US Tariff Approach Appears Wobbly To Partners, CSIS Expert Rossow On US's Tariff Approach To India

Senior Adviser and Chair on India and Emerging Asia Economics at the Centre for Strategic and International Studies (CSIS), Richard M Rossow, has described the United States’ tariff approach as appearing “wobbly” to many of its partners.
He noted that while some tariff measures have been applied globally or to large groups of countries, the only very specific exception was the original Russia oil-related tariffs that hit India particularly hard. Rossow pointed out that India itself has a range of non-tariff barriers, including quality control orders, price controls, and domestic manufacturing mandates.
He acknowledged that the President’s inclination to seek parity in trade with friends was not misplaced, but the use of tools that could not withstand judicial scrutiny has made the US approach look unstable to partners. He added that many quietly agree with the President’s underlying idea, even if the execution has been flawed.
Rossow explained that from his conversations with Indian officials over the past six months, the central question for Indian negotiators is where US tariff authority will ultimately land. He highlighted that the President had attempted to use two different authorities to impose tariffs specifically on India for Russian oil, but both were struck down by courts.
These measures have been postponed and held in abeyance, with the possibility of reintroduction. He stressed that India is seeking stability above all else in its trade relationship with the US.
He further observed that India had early on drawn clear lines in areas such as agriculture. He explained that Indian farmers, particularly smallholders, have limited fallback opportunities and no realistic chance of accessing the US market, whereas American agriculture is designed for large-scale exports.
Rossow noted that the US took longer to appreciate this reality, and it remains unclear whether the President will accept an agreement that carves out staple grains grown by ordinary Indian farmers.
He suggested that both countries have distinct approaches, with the US previously pushing for concessions India could not provide, and India now slow-walking negotiations due to uncertainty over US tariff authority.

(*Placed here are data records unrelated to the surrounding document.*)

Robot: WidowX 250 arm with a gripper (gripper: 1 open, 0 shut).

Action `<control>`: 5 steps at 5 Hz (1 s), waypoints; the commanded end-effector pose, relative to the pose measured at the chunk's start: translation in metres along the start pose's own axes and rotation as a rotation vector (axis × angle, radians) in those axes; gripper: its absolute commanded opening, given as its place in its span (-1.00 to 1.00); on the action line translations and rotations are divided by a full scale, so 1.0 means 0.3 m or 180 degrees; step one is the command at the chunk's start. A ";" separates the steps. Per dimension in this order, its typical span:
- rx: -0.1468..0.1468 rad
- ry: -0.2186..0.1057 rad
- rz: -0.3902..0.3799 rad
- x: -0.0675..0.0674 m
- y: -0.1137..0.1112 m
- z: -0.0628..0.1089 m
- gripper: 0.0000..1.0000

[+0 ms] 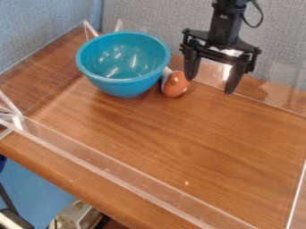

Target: Put the mushroom in the blue bowl

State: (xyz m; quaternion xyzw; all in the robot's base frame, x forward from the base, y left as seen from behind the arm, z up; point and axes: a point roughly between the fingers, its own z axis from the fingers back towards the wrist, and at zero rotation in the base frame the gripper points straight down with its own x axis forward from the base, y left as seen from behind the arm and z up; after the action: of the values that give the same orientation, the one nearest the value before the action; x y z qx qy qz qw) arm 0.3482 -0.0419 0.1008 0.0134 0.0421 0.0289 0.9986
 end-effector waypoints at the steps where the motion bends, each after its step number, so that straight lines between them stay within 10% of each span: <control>1: 0.0046 -0.0212 0.0040 0.025 0.051 0.068 1.00; 5: 0.0263 0.0042 0.0137 0.127 0.224 -0.069 1.00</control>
State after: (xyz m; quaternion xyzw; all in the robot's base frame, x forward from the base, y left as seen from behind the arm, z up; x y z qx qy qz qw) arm 0.3719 0.0176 0.0559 0.0548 0.0847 0.0352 0.9943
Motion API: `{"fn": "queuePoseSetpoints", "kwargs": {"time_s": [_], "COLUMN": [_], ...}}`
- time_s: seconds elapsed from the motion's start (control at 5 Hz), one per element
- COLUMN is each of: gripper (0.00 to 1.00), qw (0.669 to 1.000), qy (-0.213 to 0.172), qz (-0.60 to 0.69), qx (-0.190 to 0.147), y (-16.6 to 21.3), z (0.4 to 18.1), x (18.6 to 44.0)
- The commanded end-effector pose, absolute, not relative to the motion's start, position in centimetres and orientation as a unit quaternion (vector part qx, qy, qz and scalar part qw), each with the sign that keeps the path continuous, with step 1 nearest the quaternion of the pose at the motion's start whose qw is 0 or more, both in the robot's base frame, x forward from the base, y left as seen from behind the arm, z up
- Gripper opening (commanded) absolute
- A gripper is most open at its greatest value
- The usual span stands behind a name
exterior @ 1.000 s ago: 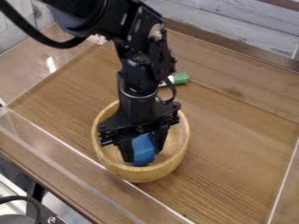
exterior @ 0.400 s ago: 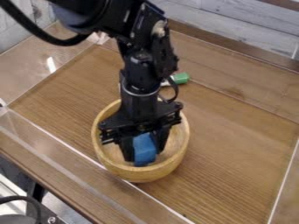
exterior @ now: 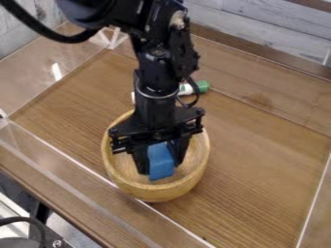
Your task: Remove the blue block from inside the brown bowl and put it on the table
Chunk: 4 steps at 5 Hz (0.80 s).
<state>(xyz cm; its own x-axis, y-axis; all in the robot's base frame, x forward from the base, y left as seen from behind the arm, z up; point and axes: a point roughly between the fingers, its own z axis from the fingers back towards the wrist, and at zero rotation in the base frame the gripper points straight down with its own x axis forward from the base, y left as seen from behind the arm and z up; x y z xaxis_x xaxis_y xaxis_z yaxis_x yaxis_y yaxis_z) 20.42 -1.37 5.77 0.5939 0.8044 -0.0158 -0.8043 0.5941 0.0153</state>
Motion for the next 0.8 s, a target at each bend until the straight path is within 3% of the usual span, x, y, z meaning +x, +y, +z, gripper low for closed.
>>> {"fn": "queuePoseSetpoints", "kwargs": {"time_s": [0.0, 0.6], "gripper": [0.00, 0.00], "qw": [0.891, 0.889], "qy": [-0.015, -0.002], "qz": [0.453, 0.456], "qx": [-0.016, -0.027], "y": [-1.2, -0.7], "z": [7.7, 9.2], "x": [21.6, 21.6]}}
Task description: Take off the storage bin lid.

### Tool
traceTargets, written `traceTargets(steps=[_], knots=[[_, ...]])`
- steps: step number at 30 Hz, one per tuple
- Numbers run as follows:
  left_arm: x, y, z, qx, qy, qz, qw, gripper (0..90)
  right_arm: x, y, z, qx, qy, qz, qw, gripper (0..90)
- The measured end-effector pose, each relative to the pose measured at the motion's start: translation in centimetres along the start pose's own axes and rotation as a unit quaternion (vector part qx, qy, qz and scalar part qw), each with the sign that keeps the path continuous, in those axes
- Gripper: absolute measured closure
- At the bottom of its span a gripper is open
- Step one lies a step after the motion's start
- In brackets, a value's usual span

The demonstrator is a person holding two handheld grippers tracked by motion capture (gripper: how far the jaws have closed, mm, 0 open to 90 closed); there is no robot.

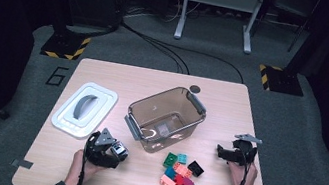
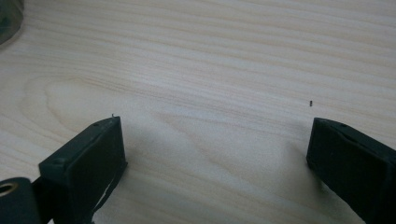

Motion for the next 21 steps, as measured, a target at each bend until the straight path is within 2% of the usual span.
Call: traceTargets(steps=[2,11,16,21], knots=[[0.3,-0.3,0.3,0.008,0.01,0.003,0.9999,25.7,0.0,0.0,0.0,0.0,0.0,0.0,1.0,3.3],[2.1,-1.8,1.9,0.016,0.02,0.009,0.9996,25.7,0.0,0.0,0.0,0.0,0.0,0.0,1.0,3.3],[3.4,-2.5,3.0,0.006,0.021,0.014,0.9997,25.7,0.0,0.0,0.0,0.0,0.0,0.0,1.0,3.3],[4.5,-3.5,4.1,-0.002,0.027,0.028,0.9992,25.7,0.0,0.0,0.0,0.0,0.0,0.0,1.0,3.3]])
Point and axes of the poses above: each handheld gripper's, and its own axes: x roughly backward along the jaws, z roughly out of its top, y roughly to its right, the point moved 8 cm from there along -x, roughly forward along the jaws, and after that the axes turned 4 degrees about y, right-handed, at the moved point
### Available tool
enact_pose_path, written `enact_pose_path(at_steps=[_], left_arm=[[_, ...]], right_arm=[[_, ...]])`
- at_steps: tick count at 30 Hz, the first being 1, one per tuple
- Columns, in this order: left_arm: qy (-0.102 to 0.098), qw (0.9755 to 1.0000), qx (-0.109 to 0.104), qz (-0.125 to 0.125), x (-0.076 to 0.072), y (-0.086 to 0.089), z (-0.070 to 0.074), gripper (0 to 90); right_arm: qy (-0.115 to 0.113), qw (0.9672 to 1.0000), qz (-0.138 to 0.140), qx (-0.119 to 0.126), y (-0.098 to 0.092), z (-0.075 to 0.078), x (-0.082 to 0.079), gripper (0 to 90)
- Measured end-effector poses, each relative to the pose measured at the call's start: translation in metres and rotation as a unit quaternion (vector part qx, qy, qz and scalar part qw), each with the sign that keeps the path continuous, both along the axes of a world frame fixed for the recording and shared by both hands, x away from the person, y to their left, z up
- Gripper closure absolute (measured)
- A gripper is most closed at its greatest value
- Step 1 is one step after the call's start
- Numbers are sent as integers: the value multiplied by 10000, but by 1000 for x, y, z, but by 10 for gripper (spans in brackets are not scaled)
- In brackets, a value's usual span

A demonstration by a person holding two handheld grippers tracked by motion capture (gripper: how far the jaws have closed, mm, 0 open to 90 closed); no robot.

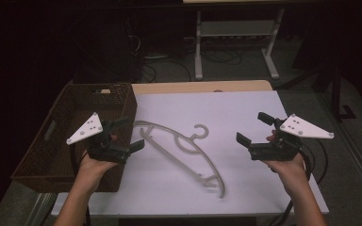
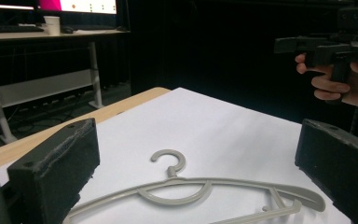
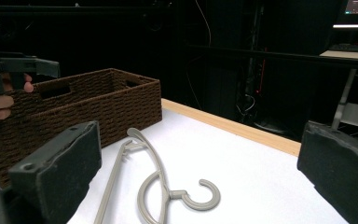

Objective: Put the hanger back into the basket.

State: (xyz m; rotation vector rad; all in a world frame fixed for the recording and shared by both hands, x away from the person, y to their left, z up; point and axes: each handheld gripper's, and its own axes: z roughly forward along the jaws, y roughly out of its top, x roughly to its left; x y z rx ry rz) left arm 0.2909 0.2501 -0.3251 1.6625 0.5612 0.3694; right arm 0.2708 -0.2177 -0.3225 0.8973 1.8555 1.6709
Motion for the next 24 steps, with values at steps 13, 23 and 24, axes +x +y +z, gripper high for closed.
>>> enact_pose_path(at_steps=[13,23,24], left_arm=[[149,9985,448,-262,-7,-27,-4,0],[317,9957,717,-489,-10,-47,-21,0],[350,9954,744,-501,-10,-48,-24,0]], right_arm=[[408,9983,100,-393,11,-2,8,0],[731,9937,229,-813,27,-12,26,0],[747,9933,246,-844,29,-13,28,0]])
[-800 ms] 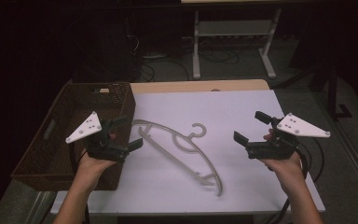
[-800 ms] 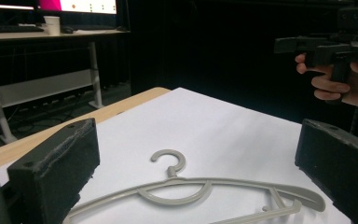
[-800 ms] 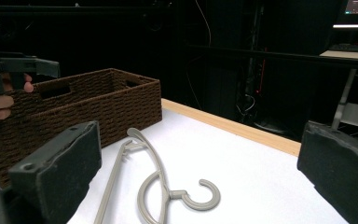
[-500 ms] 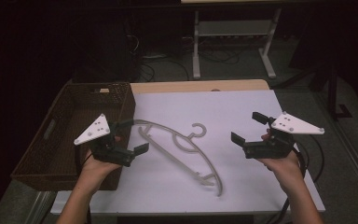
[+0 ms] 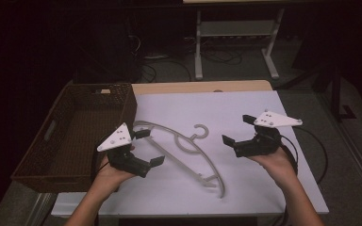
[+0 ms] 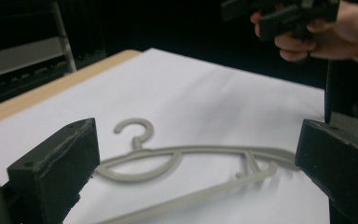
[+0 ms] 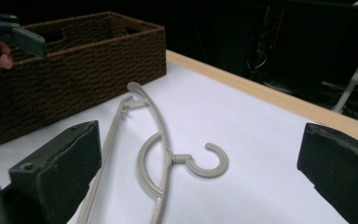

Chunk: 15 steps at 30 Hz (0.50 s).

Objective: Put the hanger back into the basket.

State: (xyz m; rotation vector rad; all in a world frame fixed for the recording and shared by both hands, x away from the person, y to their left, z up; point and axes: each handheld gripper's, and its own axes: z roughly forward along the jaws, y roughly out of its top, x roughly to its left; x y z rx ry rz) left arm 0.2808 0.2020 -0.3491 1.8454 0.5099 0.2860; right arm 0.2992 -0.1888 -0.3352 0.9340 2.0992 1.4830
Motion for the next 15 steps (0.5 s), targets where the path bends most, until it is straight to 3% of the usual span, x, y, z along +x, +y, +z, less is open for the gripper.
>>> enact_pose_path(at_steps=[10,15], left_arm=[[144,9998,167,-21,-2,-4,-27,0],[226,9996,177,-34,-3,-3,-34,0]], right_arm=[[581,9977,75,-353,19,-17,21,20],[1048,9929,119,-550,29,-27,31,89]])
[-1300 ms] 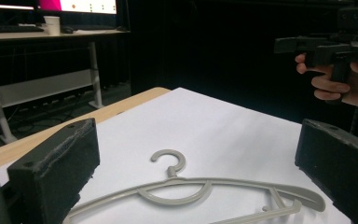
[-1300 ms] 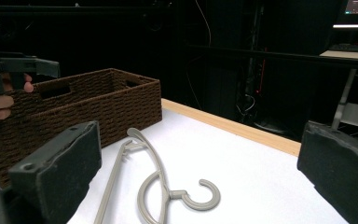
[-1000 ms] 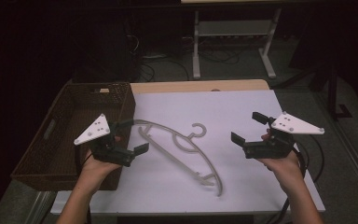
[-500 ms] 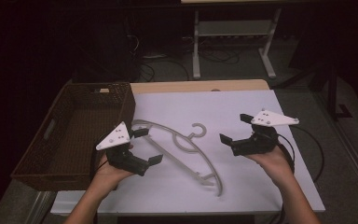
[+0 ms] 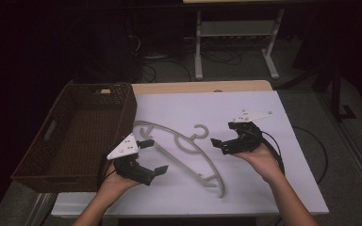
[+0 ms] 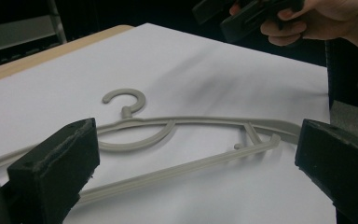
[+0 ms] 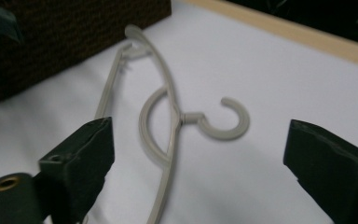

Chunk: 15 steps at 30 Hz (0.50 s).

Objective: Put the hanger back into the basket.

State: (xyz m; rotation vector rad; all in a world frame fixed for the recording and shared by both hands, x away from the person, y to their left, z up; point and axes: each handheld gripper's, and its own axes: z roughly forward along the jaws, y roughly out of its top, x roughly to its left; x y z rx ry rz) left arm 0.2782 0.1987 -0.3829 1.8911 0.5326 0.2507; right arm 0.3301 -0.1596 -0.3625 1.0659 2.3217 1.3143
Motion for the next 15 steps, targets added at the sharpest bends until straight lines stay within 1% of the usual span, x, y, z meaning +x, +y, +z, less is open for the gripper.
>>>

On Tuesday, the United States announced a new set of tariffs of 10 per cent and an additional duty of 12.5 per cent on key global economies, citing investigations that revealed goods imported from 60 countries were produced using forced labour.
The Office of the United States Trade Representative (USTR) listed 54 economies, including India, which it claimed had failed to impose and enforce prohibitions on such imports. The list also included Australia, China, Israel, Japan, Qatar, Russia, Saudi Arabia, Singapore, South Korea, Sri Lanka, Switzerland, Taiwan, Thailand, Turkiye, the UAE, and the United Kingdom.
According to the USTR, economies that already have some form of forced labour import prohibition, or have committed to implementing such measures through trade agreements, could face an additional tariff of 10 per cent.
Other economies may face a 12.5 per cent duty. The proposed action also includes a textile mechanism allowing certain volumes of apparel and textile imports from some economies to enter the US at a reduced Section 301 tariff rate.
The USTR clarified that the action falls under Section 301 of the Trade Act of 1974, which permits measures against economies whose acts, policies, and practices related to forced labour are deemed unreasonable and burdensome to US commerce. Six economies were specifically flagged for failing to enforce prohibitions on forced labour imports, including the European Union, Pakistan, and Canada.
Rossow’s remarks underscore the uncertainty surrounding US tariff authority and its impact on India’s negotiating stance. While India seeks predictability in trade relations, the US continues to grapple with legal challenges to its tariff measures and broader concerns about forced labour in global supply chains.
This dynamic adds complexity to ongoing trade negotiations and highlights the need for clarity and stability in the bilateral economic partnership.